I quickly uttered my surprise at the presence of such a poorly designed chart — esp. in such a high profile online publication — in a snarky Twitter comment, and soon after, Robert Kosara posted a whole blog post defending the graphic, and calling for “a bit more subtlety in our criticism”.

Well, I am not sure if Twitter was optimized for subtlety, yet, I guess I should clarify a bit the background of my judgement (especially since Robert’s speculative assumptions about my train of thought is not accurate in all points).

The chart in question shows the amount of a certain soccer player’s presence in different areas of the field. The field is divided in cells, and in each cell, a little “tower” indicates by height and color the amount of the player’s presence in that cell. Essentially, this makes it a hybrid of a heatmap and a 3D bar chart overlaid over a soccer field.

The redundant encoding (i.e., in this case, using height and color to encode the same value) is nothing bad per se, and in this case quite justified, as both the color encoding as well as the 3D bars height alone would be too weak visual variables for the data.
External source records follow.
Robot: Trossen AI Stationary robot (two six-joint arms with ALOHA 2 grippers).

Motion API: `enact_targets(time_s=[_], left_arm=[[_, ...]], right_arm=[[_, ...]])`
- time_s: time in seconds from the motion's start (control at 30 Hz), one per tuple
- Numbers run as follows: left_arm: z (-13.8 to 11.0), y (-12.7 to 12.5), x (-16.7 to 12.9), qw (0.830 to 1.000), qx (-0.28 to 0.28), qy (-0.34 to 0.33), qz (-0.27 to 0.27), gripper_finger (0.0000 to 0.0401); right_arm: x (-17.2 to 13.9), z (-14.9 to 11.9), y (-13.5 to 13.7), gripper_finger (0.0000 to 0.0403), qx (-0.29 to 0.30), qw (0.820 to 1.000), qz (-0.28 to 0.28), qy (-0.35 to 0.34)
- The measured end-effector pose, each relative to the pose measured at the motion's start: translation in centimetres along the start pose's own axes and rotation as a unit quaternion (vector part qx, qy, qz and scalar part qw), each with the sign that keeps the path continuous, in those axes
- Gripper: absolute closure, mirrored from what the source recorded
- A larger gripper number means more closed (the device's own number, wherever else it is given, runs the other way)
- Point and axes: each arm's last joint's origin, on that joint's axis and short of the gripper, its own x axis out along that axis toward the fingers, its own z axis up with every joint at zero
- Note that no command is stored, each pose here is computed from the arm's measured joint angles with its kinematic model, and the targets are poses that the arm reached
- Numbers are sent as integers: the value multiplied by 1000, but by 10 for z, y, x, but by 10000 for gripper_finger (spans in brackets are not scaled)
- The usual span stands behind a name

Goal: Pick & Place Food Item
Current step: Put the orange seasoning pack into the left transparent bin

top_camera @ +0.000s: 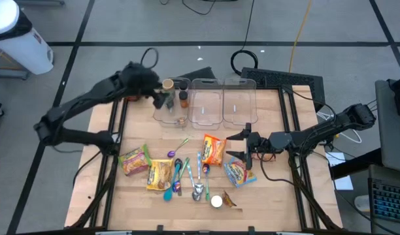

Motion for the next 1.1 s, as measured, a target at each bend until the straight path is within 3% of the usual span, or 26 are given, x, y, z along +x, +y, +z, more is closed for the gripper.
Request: enact_targets(time_s=[0.23, 0.53, 0.7, 0.87, 0.97, 1.1], left_arm=[[-45, -41, -15, 985, 61, -128, -101, 89], [-97, -55, -26, 951, 90, -240, -173, 98], [-111, -55, -26, 943, 108, -257, -181, 93], [-113, -55, -24, 946, 93, -249, -185, 90], [-114, -56, -22, 950, 81, -238, -188, 95], [-115, -57, -16, 953, 80, -225, -186, 98]], right_arm=[[-1, -1, 4, 135, 19, 1000, 11, 2], [-4, -6, 9, 135, 26, 999, 22, 14], [-3, -28, 8, 135, 81, 994, 48, 61], [7, -39, 17, 135, 121, 980, 146, 66], [11, -41, 30, 136, 112, 973, 191, 60], [10, -42, 61, 136, 68, 969, 213, 104]])
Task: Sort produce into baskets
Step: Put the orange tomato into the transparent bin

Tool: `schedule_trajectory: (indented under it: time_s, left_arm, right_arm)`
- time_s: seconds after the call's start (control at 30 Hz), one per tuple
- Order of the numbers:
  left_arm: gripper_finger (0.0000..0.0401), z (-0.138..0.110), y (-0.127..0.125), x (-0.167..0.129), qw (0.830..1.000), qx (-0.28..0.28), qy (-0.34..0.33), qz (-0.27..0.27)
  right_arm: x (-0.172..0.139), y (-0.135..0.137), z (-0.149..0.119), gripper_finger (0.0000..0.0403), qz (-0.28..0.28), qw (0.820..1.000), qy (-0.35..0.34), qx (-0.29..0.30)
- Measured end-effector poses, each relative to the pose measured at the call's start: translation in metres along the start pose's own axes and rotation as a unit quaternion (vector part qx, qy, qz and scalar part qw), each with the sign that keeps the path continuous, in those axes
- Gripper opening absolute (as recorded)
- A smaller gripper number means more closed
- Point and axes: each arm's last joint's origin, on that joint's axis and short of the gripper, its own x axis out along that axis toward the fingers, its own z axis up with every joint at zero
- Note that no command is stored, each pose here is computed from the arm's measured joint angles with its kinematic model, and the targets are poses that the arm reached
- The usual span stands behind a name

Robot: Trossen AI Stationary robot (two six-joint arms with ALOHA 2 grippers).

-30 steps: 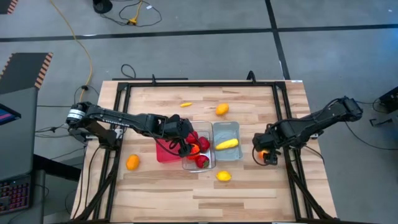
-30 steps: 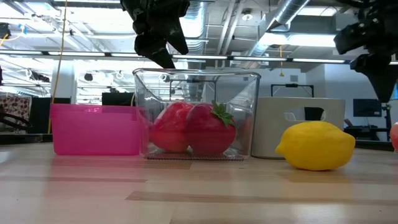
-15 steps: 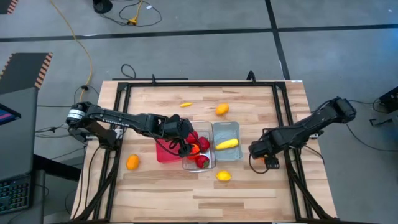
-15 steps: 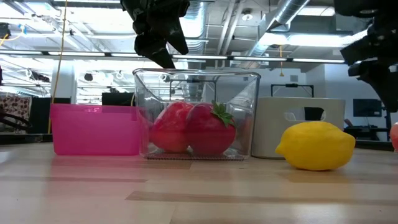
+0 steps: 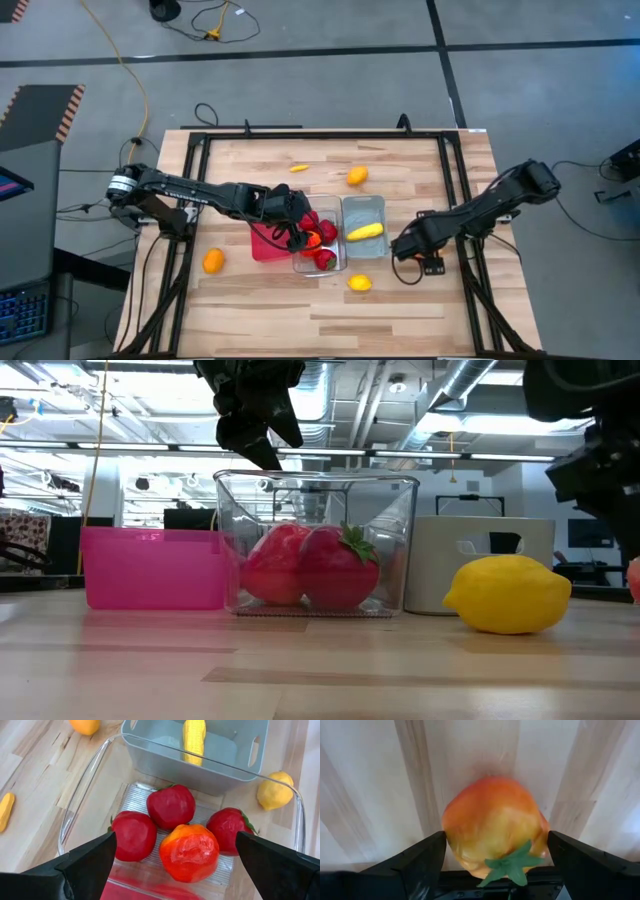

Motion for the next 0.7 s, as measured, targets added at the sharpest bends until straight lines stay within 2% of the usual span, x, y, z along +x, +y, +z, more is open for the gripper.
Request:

The 3D-y-ness of the chart? I am not fond of it. I find it a very clear case of “Hmm, this looks a bit bland. Maybe we should tilt it a little? Ooh look, how awesome.” Frankly, to me this is just childish. Let me put it this way: Bacon is a legitimate ingredient to many dishes, and can be quite tasty, when used right. But if your cooking style is to start with cooking something bland, and then add bacon to make it less bland, then, trust me, you are not a great cook. A great cook makes a feast out of a simple egg, they say, and I think this is what we should aspire to.
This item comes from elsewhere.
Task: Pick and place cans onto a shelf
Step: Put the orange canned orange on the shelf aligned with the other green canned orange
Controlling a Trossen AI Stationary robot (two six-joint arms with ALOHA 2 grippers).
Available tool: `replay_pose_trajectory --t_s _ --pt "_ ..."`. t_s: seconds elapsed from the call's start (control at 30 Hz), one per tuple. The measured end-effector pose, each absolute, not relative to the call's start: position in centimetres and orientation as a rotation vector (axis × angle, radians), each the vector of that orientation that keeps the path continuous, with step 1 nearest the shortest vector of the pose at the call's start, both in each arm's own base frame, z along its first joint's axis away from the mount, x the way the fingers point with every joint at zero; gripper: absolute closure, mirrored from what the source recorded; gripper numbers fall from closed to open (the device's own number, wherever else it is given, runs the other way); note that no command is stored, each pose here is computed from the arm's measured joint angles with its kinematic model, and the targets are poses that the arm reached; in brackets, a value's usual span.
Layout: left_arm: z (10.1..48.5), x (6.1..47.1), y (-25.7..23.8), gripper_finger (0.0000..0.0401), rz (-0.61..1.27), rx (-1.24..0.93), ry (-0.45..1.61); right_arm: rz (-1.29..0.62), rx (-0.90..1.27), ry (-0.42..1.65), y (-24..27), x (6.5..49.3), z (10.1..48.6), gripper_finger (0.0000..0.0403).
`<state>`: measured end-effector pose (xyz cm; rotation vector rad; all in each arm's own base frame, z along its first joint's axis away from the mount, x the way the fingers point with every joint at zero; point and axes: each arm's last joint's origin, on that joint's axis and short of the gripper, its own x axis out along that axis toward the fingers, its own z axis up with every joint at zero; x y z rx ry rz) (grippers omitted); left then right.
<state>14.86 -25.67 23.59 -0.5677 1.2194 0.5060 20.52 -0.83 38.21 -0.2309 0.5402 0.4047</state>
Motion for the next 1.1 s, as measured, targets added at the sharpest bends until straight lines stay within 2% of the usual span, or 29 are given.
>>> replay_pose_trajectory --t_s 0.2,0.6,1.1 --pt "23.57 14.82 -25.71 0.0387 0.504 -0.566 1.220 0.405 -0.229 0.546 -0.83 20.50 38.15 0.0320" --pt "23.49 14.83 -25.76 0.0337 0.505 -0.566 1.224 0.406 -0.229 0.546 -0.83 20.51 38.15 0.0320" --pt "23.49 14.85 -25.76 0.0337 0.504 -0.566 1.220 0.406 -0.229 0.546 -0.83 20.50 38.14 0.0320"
The arrow? Well, it serves its purpose, but it is quite loud, isn’t it. The missing legend, title, and description of the data and its transformations? Why bother? We have a 3D chart!
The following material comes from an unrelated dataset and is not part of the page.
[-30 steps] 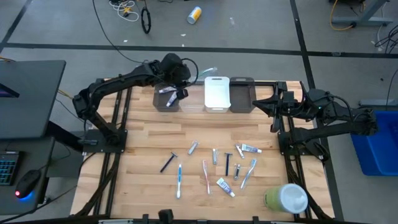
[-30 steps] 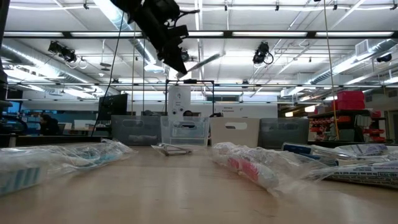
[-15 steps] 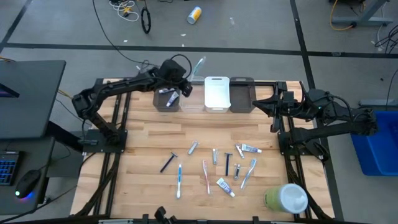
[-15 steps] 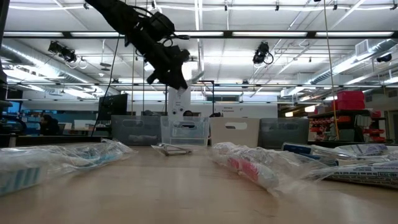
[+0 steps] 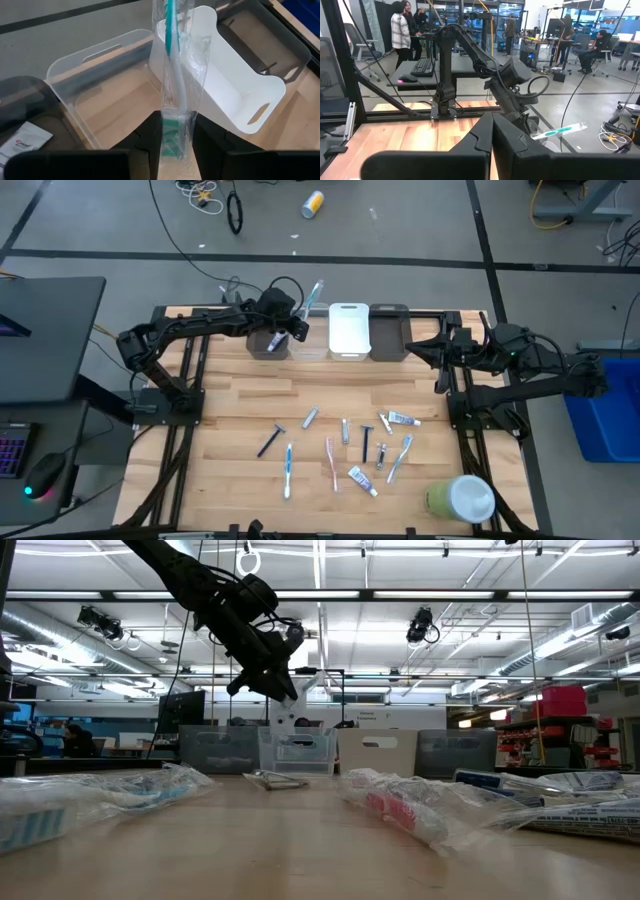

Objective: Pick & Place Travel size toiletries
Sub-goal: Put the green toothbrush into the transparent bin

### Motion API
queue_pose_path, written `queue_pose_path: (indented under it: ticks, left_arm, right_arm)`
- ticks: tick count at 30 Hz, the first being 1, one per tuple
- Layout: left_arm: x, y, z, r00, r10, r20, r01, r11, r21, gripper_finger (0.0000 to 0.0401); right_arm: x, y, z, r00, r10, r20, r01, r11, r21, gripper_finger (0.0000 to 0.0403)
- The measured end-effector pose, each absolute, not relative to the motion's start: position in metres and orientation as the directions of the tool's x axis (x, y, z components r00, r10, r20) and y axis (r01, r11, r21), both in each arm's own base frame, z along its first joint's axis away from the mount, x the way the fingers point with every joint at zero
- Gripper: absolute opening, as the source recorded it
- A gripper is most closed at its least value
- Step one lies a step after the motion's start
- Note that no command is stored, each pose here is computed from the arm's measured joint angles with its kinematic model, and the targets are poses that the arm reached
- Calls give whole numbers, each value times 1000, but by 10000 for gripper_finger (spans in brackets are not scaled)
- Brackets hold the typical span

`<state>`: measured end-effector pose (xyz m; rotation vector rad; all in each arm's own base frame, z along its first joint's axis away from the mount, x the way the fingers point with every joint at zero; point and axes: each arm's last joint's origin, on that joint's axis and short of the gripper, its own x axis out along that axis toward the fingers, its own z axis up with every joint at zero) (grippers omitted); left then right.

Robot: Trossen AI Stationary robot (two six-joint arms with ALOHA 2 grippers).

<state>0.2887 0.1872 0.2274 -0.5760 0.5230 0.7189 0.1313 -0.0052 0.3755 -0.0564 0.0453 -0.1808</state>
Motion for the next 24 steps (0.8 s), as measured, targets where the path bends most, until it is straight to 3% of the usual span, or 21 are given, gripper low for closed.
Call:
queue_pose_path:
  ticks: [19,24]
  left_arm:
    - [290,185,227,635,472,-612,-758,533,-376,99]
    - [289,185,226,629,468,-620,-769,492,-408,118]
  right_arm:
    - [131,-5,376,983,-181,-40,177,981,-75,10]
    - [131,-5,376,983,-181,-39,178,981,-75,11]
Anyways, all of that is not that grave, maybe even nit-picking, but the one thing that is unforgiveable about the chart is the color palette. If you do a heatmap, there is basically only one thing you need to get right, and this is the color palette. Yet, this one has been given very little love.

Generally, using a green, yellow and red gradient could be justified when we have benefits from a “traffic lights” reading. But I cannot see how this would apply in our case. This leaves us with the screaming dissonance of the complimentary primary colors used in full saturation, lacking any difference whatsoever in value or saturation. I hope we don’t need to discuss the aesthetic shortcomings of this approach.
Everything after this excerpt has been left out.